Самбурский не ошибся: фельдмаршал, действительно, вполне овладел предметом и сочинил собственный план, как этим делом распорядиться.
Паскевич уехал, а мы в это время в своей канцелярии все возились с эмеритурою и вообще уравнением русских чиновников в выгодах службы с чиновниками из поляков, которые имели многие преимущества. У нас это дело поднимал и горячо, но безуспешно разработывал Ивашин, а мы все ему помогали, только без пользы. Это отсрочилось до новых историй, когда нас там уже не было. При нас, как ни горячился Ивашин, русские чиновники военного министерства все получали за выслугу 35 лет 150–200 р. пенсии, а чиновники Царства Польского из поляков по той же должности получали за выслугу 25 лет по 6.000 злотых эмеритального пенсиона. Ивашин представил это Паскевичу, и тот нашел это неправильным и позволил открыть переписку с разными ведомствами. Всем нам хотелось упорядочить это так, – чтобы русским не обидно было против поляков, но не вышло по-нашему. Сведения о штатах доставлялись плохо, и это нам причиняло много хлопот, за которыми мы и не заметили, как прошло время отъезда светлейшего и он снова вернулся в Варшаву.
Перед возвращением князя ни снов никто не видал, ни мыши из нор не выходили, ни невидимая нежить тяжелою ступнею по полу не расхаживала и не трещала половицами, словом, ничто никого не выживало, а между тем для всех нас был готов удар, самый неожиданный и очень вредный для дела, но отчасти и не лишенный комизма, или, лучше сказать, горькой иронии.

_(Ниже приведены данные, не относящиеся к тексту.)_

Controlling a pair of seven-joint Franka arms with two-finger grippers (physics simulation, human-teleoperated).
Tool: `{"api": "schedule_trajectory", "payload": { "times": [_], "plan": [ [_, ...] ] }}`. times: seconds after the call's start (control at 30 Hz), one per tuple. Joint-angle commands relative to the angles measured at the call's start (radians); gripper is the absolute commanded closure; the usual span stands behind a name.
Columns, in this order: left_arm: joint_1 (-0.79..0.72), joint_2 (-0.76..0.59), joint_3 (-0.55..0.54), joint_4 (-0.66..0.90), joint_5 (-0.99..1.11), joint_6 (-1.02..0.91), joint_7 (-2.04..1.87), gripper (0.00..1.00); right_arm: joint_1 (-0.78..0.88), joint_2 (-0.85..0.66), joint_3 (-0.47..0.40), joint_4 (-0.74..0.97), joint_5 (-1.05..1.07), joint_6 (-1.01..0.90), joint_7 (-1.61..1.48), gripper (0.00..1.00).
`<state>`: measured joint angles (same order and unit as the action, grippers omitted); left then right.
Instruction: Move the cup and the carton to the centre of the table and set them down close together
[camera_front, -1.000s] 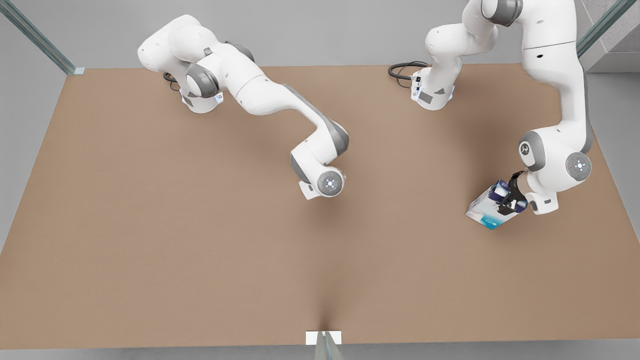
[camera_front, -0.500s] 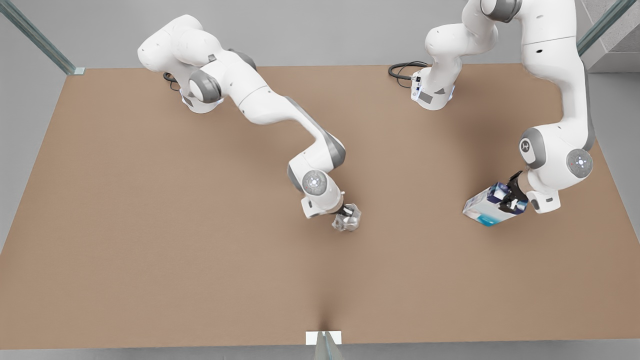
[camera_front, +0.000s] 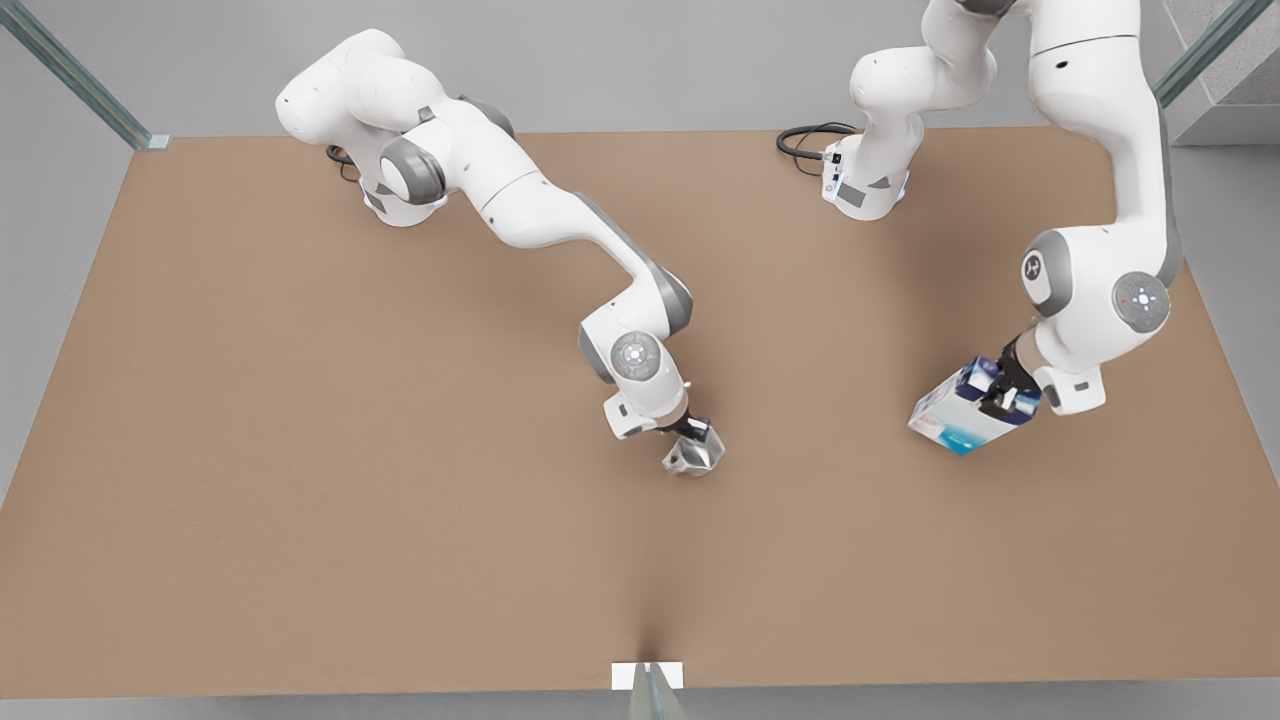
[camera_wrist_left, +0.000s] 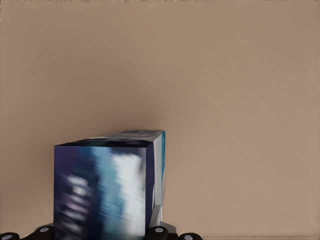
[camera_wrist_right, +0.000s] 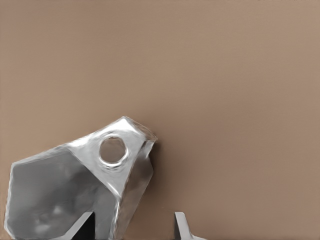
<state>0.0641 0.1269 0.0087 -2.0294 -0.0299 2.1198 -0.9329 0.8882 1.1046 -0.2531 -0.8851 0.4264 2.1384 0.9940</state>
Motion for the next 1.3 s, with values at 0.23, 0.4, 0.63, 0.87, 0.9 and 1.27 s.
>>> {"api": "schedule_trajectory", "payload": {
  "times": [0.23,0.4,0.63,0.87,0.9,1.27],
  "plan": [
    [-0.006,-0.004,-0.277,0.041,0.016,0.0,-0.44,0.4,-0.002,-0.002,0.0,0.0,0.0,0.0,-0.032,0.0],
    [-0.035,-0.001,-0.294,0.038,0.018,-0.014,-0.497,0.4,-0.002,-0.014,0.002,0.009,0.005,-0.006,-0.032,0.0],
    [-0.079,0.013,-0.432,0.038,0.018,-0.024,-0.595,0.4,-0.287,-0.474,0.003,-0.037,0.06,-0.486,-0.032,0.0],
    [-0.095,0.126,-0.561,0.083,0.041,-0.014,-0.621,0.4,-0.983,-1.026,0.357,-0.552,-0.431,-0.715,-0.827,0.0],
    [-0.102,0.134,-0.562,0.084,0.054,-0.015,-0.629,0.4,-0.982,-1.025,0.356,-0.502,-0.428,-0.733,-0.831,0.0],
    [-0.164,0.218,-0.581,0.14,0.162,0.0,-0.992,0.4,-0.939,-1.009,0.36,-0.508,-0.457,-0.733,-0.985,0.0]
  ]
}}
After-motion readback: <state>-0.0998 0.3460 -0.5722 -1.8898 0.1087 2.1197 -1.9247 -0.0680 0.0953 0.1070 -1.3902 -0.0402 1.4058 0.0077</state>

Самбурский виделся с фельдмаршалом по его возвращении не из первых, и притом не с глазу на глаз, а на официальном выходе.
Иван Фомич не был самолюбив в дурном смысле этого слова, да и укола в этом его самолюбию не было, но было другое, чего он имел причины не желать и опасаться. Было заметно, что светлейшему как будто неловко или, по крайней мере, неприятно что-то сообщить своему директору, которого умом и соображениями он сам гордился, а честность его уважал.
Но, конечно, игры нельзя было тянуть долго: при первом же докладе, будет или не будет речь о том, что фельдмаршалу неприятно, – Самбурский с его прозорливостью прочтет князя; да и самому князю, который никого не боялся – нескладно же так институтски конфузиться лица ему подчиненного, каким был Самбурский.